» What to do: Print the data that follows, exactly and completely.

» Data segment:
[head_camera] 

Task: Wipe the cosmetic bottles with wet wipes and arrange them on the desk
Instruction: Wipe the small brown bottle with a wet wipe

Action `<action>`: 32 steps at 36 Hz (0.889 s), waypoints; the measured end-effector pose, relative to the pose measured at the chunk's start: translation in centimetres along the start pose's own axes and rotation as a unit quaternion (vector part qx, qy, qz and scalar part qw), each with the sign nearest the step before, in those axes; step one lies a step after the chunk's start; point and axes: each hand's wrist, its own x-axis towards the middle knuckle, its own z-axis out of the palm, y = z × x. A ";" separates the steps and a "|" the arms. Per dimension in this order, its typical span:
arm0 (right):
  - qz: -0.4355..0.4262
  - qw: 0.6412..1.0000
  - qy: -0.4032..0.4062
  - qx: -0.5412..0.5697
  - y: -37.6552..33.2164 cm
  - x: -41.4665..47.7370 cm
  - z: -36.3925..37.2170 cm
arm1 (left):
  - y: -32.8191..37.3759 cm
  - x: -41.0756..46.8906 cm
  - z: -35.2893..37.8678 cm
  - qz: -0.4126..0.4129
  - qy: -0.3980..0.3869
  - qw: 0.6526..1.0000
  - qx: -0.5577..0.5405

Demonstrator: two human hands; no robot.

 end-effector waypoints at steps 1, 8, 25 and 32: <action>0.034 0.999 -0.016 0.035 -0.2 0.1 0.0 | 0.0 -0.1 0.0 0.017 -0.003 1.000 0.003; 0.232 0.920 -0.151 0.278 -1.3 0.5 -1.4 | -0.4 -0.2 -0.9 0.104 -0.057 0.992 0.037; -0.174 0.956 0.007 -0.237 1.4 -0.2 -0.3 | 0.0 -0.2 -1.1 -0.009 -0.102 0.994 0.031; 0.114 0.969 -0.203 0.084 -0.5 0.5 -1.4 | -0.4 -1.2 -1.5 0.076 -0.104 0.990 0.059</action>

» Completed task:
[head_camera] 

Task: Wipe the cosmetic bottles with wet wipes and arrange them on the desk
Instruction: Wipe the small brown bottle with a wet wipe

Action `<action>`: 32 steps at 36 Hz (0.889 s), waypoints; the measured end-effector pose, relative to the pose measured at the chunk's start: translation in centimetres along the start pose's own axes and rotation as a unit quaternion (vector part qx, qy, qz and scalar part qw), each with the sign nearest the step before, in those axes; step one lies a step after the chunk's start; point and axes: each hand's wrist, its own x-axis towards the middle knuckle, its own z-axis out of the palm, y = z × x. A ";" separates the steps and a "|" the arms. Per dimension in this order, its typical span:
arm0 (right):
  - qz: -0.4355..0.4262
  - qw: 0.6412..1.0000
  - qy: -0.4032..0.4062
  - qx: -0.5412..0.5697
  - y: -37.6552..33.2164 cm
  - x: -41.4665..47.7370 cm
  - z: -36.3925..37.2170 cm
arm1 (left):
  - y: -32.8191..37.3759 cm
  - x: -41.0756..46.8906 cm
  - z: -35.2893..37.8678 cm
  - qz: -0.4126..0.4129
  - qy: -0.3980..0.3869
  - qw: 0.6526..1.0000
  - qx: -0.5577..0.5405

Demonstrator: two human hands; no robot.

 end-effector waypoints at steps 1, 8, 25 and 32: <action>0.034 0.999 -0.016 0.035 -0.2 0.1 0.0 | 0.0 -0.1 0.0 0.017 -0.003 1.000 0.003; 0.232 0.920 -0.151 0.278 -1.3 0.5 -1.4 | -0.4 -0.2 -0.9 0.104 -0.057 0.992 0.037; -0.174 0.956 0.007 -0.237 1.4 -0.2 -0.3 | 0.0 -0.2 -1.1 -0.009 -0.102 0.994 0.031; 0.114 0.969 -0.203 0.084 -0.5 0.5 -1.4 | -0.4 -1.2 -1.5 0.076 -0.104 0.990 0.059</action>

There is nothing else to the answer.